One of my projects is implementing SOM support in Delphi. Development began on Delphi, I had to do some of the bindings manually and not so beautifully, in a procedural style, without type checking. Using these bindings, the bindings generator was written in object style, and then the generator itself was rewritten to new bindings, becoming a confirmation of their performance. For the sake of beauty, you had to hack the Delphi object system, and maybe you would be wondering how this can be done at all.
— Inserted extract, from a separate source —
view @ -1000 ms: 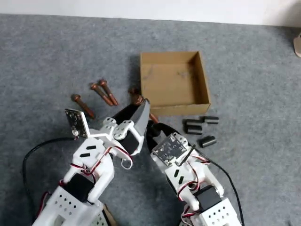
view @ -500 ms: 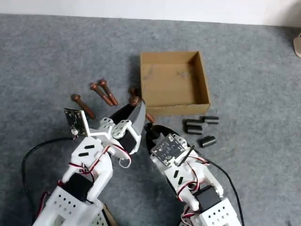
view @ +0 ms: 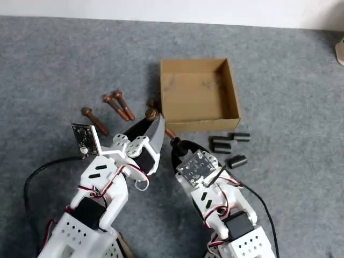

Ugly ("thin") bindings at least somehow allow to interact with the library, and beautiful ("thick") tend to make it so that it is natural from the point of view of ordinary code. IBM SOM (System Object Model) - about objects, and for objects methods are called through a dot. I am aware of the following entities in Delphi that can call object-style methods:
- Objects
- Objects from the old Borland Pascal with Objects object system
- Classes
- Interfaces
- Dispinterfaces
- Options
- Starting with Delphi 2006, the records
- Starting with Delphi XE3, anything you can see the assistant
I usually develop on Delphi or Ada, with a preference for the second, and my interest in the technology of interfacing the heterogeneous components began with the fact that I tried to make friends of these two languages ​​in different ways. In the question of developing bindings, the beginning of SOM support with Delphi, and not Ada, is due to the fact that it is harder to do it in Delphi. And inside Delphi the most difficult thing is to make the type block, and it was from there that the development of the import tool began. To defeat type means to solve basic problems.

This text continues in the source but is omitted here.